__WORK REQUIRED__. The answer is every line of the records that holds the word "camera", copied in full.

╭──

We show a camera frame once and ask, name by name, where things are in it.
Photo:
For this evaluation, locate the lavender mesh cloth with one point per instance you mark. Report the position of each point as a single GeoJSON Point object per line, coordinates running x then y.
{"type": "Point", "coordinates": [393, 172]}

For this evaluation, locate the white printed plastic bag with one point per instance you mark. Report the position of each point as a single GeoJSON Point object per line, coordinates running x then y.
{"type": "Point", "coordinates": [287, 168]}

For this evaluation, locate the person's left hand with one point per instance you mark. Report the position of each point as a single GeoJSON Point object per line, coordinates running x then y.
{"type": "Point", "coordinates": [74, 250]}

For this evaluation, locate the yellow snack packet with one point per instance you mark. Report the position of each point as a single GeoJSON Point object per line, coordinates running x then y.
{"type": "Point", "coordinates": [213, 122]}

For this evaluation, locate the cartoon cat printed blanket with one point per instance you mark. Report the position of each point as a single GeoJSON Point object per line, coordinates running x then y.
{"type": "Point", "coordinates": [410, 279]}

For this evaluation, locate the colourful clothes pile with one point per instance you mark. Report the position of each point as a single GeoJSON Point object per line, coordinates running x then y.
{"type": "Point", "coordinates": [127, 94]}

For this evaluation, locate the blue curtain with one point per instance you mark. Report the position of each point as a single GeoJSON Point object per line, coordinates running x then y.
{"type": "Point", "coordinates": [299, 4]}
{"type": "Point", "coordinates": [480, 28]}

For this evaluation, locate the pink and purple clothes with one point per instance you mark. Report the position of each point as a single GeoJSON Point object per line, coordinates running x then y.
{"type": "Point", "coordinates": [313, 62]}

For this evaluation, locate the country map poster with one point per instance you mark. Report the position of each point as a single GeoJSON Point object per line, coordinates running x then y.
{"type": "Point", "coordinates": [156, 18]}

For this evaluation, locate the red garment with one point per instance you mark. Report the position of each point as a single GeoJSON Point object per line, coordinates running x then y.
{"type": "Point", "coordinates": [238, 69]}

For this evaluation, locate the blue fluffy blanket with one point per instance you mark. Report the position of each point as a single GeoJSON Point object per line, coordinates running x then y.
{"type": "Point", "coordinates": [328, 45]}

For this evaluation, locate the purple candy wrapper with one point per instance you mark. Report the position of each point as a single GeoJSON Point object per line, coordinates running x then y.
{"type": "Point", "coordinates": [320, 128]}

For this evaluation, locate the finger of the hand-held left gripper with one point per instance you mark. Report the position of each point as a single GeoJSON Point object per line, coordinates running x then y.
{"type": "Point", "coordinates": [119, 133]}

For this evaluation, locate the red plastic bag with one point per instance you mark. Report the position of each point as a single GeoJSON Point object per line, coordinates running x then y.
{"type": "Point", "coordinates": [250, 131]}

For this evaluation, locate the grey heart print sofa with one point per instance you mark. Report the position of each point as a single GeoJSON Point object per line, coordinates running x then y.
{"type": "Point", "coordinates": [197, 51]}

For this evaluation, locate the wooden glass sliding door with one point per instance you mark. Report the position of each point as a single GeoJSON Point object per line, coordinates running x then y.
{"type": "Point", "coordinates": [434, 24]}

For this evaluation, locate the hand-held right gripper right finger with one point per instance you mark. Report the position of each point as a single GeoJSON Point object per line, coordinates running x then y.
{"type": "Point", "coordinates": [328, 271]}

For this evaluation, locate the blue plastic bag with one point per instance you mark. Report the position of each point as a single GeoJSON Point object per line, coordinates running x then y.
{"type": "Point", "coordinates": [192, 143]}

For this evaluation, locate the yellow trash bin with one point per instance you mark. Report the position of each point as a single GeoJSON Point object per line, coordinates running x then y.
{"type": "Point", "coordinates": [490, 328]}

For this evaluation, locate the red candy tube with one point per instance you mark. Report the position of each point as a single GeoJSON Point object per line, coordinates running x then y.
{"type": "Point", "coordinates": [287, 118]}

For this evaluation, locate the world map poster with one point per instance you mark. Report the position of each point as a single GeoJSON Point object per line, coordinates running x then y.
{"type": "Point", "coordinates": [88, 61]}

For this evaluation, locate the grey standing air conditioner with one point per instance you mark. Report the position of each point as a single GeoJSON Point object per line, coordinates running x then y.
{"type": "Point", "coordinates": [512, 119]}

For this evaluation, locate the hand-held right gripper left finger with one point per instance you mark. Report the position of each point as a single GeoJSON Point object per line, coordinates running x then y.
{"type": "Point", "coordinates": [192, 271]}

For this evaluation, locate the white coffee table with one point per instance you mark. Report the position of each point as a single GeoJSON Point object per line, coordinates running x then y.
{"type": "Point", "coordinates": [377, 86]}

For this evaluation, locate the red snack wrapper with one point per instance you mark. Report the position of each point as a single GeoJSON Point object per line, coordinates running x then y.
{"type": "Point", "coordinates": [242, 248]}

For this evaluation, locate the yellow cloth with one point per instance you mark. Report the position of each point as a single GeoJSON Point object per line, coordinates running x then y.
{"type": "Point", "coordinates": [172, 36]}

╰──
╭──

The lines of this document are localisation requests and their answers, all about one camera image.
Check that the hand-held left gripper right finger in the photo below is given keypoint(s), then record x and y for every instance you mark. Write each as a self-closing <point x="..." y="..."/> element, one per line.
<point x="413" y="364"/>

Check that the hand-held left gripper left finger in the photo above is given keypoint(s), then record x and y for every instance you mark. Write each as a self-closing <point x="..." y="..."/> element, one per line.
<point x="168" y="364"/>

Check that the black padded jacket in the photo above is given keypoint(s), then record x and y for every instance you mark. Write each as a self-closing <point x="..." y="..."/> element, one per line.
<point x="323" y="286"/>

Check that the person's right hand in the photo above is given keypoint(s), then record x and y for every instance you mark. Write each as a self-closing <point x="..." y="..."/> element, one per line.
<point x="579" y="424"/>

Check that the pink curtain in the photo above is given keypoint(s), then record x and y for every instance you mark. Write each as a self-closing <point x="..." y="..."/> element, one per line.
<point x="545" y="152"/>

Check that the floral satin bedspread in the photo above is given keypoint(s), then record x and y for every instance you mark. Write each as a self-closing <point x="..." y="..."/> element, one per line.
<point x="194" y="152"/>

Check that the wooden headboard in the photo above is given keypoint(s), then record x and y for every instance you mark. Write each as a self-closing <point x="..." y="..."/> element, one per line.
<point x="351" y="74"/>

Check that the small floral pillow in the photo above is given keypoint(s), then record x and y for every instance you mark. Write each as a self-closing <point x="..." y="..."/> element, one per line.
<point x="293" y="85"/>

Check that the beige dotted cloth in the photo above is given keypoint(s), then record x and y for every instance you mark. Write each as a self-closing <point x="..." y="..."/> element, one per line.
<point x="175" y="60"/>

╰──

__TASK OUTPUT__.
We show a camera frame once and ask, name by name, where things are in it.
The lines of this document are localisation requests and their answers, all about one camera image.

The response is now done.